Crannog, Rooskybeg, Co. Mayo
Co. Mayo |
Settlement Sites
In the quiet townland of Rooskybeg in County Mayo, a crannog sits in the water, largely unannounced and little discussed.
Crannogs are artificial or partially artificial islands, built up from timber, peat, stone, and brush over generations, and used as defended dwelling places from the Bronze Age through to the early modern period. They are found throughout Ireland and Scotland, typically positioned in shallow lakes or wetlands where the surrounding water provided both a barrier and a means of transport. The example at Rooskybeg is recorded as a monument, which is itself a kind of acknowledgement, a formal note that something is there, even if the detail surrounding it remains thin.

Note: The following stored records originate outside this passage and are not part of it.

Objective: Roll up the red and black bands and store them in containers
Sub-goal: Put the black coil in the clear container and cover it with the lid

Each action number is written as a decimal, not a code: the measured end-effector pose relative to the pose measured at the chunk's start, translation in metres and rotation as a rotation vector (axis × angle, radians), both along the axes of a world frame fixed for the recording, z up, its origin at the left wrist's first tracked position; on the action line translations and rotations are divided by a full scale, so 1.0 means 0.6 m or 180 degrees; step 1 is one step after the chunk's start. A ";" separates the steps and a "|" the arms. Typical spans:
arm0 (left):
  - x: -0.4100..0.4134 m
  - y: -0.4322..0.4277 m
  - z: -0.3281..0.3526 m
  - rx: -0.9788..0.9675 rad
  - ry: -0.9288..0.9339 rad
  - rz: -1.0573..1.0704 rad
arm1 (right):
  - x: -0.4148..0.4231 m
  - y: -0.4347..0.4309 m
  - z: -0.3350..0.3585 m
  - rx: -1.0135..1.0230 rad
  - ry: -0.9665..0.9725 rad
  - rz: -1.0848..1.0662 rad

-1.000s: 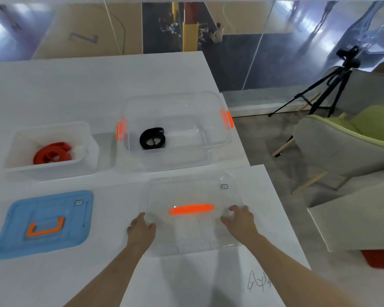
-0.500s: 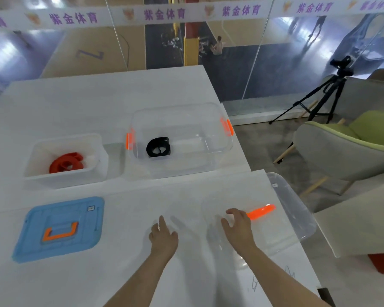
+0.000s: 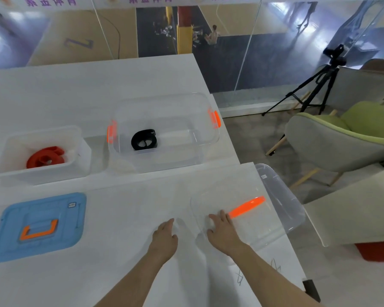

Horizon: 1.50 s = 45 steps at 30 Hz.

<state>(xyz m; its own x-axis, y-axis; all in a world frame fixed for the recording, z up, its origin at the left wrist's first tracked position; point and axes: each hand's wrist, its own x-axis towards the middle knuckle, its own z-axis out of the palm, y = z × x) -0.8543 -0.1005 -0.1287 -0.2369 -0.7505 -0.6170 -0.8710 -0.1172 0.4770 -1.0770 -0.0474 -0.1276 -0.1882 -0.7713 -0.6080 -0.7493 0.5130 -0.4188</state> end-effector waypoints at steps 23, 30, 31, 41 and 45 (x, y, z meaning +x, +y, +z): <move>-0.021 0.008 0.014 0.0210 -0.0052 0.1099 | -0.184 0.009 -0.004 -0.0240 0.0723 -0.0946; 0.013 -0.006 0.079 -0.0144 0.0382 0.1756 | -0.134 0.029 0.023 -0.0958 0.0424 -0.1354; 0.015 -0.002 0.091 -0.0280 0.0464 0.1776 | -0.131 0.032 0.032 -0.1150 0.0418 -0.1409; 0.047 -0.036 0.200 -0.1361 0.1154 0.1781 | -0.100 -0.024 0.143 -0.2568 -0.0108 -0.1719; 0.057 -0.115 0.253 -0.1642 0.1251 0.1795 | -0.097 -0.113 0.195 -0.2796 -0.0097 -0.1579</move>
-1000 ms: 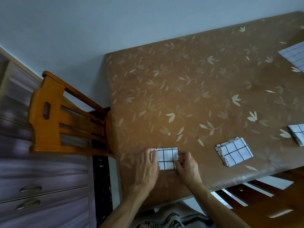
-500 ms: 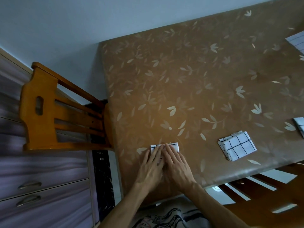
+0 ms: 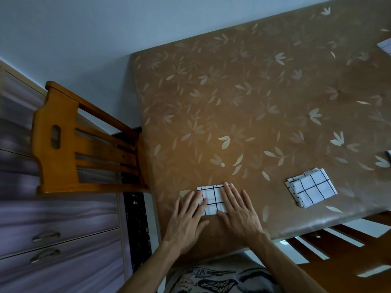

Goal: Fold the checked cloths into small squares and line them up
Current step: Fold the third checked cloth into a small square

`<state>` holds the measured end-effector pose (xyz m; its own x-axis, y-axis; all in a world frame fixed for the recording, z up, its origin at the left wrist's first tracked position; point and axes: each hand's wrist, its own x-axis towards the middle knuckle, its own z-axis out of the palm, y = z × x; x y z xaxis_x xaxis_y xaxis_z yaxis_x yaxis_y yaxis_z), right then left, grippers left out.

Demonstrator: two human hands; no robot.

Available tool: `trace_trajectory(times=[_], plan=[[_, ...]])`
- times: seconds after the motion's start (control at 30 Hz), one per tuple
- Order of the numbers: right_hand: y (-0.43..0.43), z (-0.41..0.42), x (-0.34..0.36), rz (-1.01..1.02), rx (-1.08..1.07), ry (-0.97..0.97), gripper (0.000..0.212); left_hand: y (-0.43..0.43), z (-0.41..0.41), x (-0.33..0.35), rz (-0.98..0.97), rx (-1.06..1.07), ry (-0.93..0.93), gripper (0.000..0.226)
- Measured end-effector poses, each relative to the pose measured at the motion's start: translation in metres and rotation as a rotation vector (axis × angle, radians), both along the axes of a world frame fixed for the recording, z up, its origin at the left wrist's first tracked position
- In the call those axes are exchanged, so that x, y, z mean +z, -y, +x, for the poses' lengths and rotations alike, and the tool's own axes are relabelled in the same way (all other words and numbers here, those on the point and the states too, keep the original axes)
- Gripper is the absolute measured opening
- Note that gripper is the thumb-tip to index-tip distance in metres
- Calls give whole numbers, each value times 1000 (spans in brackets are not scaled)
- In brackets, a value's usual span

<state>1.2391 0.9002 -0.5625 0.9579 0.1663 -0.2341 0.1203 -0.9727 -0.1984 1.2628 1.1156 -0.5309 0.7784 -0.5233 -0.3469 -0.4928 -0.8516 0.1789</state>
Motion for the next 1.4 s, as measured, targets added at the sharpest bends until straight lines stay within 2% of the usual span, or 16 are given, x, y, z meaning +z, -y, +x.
trace_trajectory(times=[0.13, 0.23, 0.47, 0.57, 0.67, 0.83, 1.2, 1.4], plan=[[-1, 2, 6, 33, -13, 3, 62, 28, 11, 2, -113, 144, 81, 32], [3, 7, 8, 24, 37, 40, 60, 36, 21, -5, -71, 122, 93, 52], [3, 16, 21, 37, 68, 109, 58, 34, 14, -7, -81, 86, 132, 43], [-7, 17, 24, 78, 68, 155, 56, 35, 14, -7, -60, 105, 177, 52], [-16, 16, 15, 98, 116, 112, 62, 36, 11, -11, 37, -14, 174, 65], [-18, 11, 2, 54, 87, 32, 63, 32, 6, -23, 31, 68, 93, 64], [-21, 8, -9, 61, 74, 19, 66, 31, 5, -18, 77, 54, 101, 64], [9, -2, 3, 16, -84, 7, 64, 21, -1, -13, 103, 161, 68, 67]])
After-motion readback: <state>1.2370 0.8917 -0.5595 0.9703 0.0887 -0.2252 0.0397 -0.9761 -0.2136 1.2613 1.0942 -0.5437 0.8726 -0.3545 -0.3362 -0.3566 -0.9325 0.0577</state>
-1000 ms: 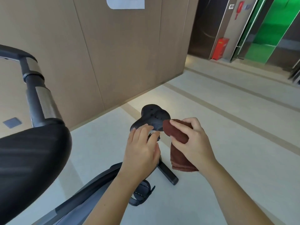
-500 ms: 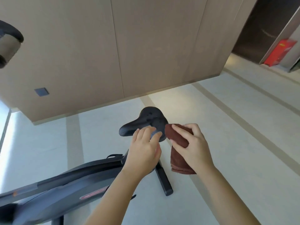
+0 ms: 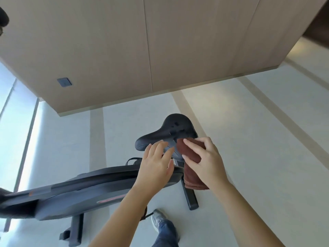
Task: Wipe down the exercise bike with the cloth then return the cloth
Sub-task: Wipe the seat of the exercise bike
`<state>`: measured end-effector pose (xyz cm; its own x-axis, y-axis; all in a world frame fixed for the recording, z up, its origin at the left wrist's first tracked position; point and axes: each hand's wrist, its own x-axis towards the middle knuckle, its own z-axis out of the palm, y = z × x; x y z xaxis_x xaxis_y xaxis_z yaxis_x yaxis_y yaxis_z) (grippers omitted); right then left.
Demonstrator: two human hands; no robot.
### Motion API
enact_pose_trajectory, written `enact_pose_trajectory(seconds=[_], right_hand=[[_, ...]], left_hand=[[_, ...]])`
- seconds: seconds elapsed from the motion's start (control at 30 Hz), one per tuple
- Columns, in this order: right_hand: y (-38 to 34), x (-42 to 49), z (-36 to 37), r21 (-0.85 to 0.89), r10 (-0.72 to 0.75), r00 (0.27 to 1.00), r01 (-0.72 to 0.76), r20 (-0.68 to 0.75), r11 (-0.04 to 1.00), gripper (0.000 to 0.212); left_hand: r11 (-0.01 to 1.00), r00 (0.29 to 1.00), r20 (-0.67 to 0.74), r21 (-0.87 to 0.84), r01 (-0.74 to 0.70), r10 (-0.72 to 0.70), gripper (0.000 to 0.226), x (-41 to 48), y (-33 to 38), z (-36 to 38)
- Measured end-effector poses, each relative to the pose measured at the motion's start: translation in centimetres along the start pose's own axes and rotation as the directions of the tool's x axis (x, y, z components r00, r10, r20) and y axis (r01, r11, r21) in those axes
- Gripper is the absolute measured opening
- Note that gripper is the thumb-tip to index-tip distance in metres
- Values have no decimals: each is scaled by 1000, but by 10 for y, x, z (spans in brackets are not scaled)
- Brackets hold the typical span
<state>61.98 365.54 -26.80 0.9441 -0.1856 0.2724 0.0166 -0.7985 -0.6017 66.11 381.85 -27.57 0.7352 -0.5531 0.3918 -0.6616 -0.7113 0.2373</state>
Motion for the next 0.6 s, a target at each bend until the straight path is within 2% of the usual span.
enact_pose_trajectory(seconds=[0.1,0.2,0.37,0.53,0.6], right_hand=[[5,35,14,-89,-60,996,66,60,994,41],[12,83,30,-153,-103,993,110,52,982,42],[32,104,73,-354,73,973,9,219,935,49],[41,99,86,-308,4,993,33,117,951,45],[42,118,90,-304,-37,986,86,163,949,40]], left_hand=[[1000,997,75,20,22,-24,37,13,-24,16],[998,989,147,61,23,-32,51,28,-51,32],[996,972,222,59,61,-72,66,45,-81,57],[996,963,253,13,92,-92,68,48,-95,76],[996,965,245,-4,92,-89,68,45,-95,80]])
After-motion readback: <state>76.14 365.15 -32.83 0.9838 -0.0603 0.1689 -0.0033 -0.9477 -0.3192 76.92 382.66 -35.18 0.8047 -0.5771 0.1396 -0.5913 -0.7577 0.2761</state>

The frustrating truth about this particular site is that very little specific information has been made publicly available. It sits in the record in name only, a placeholder for a place that was once, in all likelihood, someone's home or refuge, perhaps a seat of local power, perhaps a seasonal retreat, perhaps something more modest. Crannogs in the west of Ireland were often occupied by Gaelic lords and their households well into the sixteenth and seventeenth centuries, long after the type had fallen out of use elsewhere, which makes any Mayo example potentially significant in ways that go beyond the purely archaeological. Without dates, without excavation reports, without artefact records, the site at Rooskybeg cannot yet tell its story in any detail.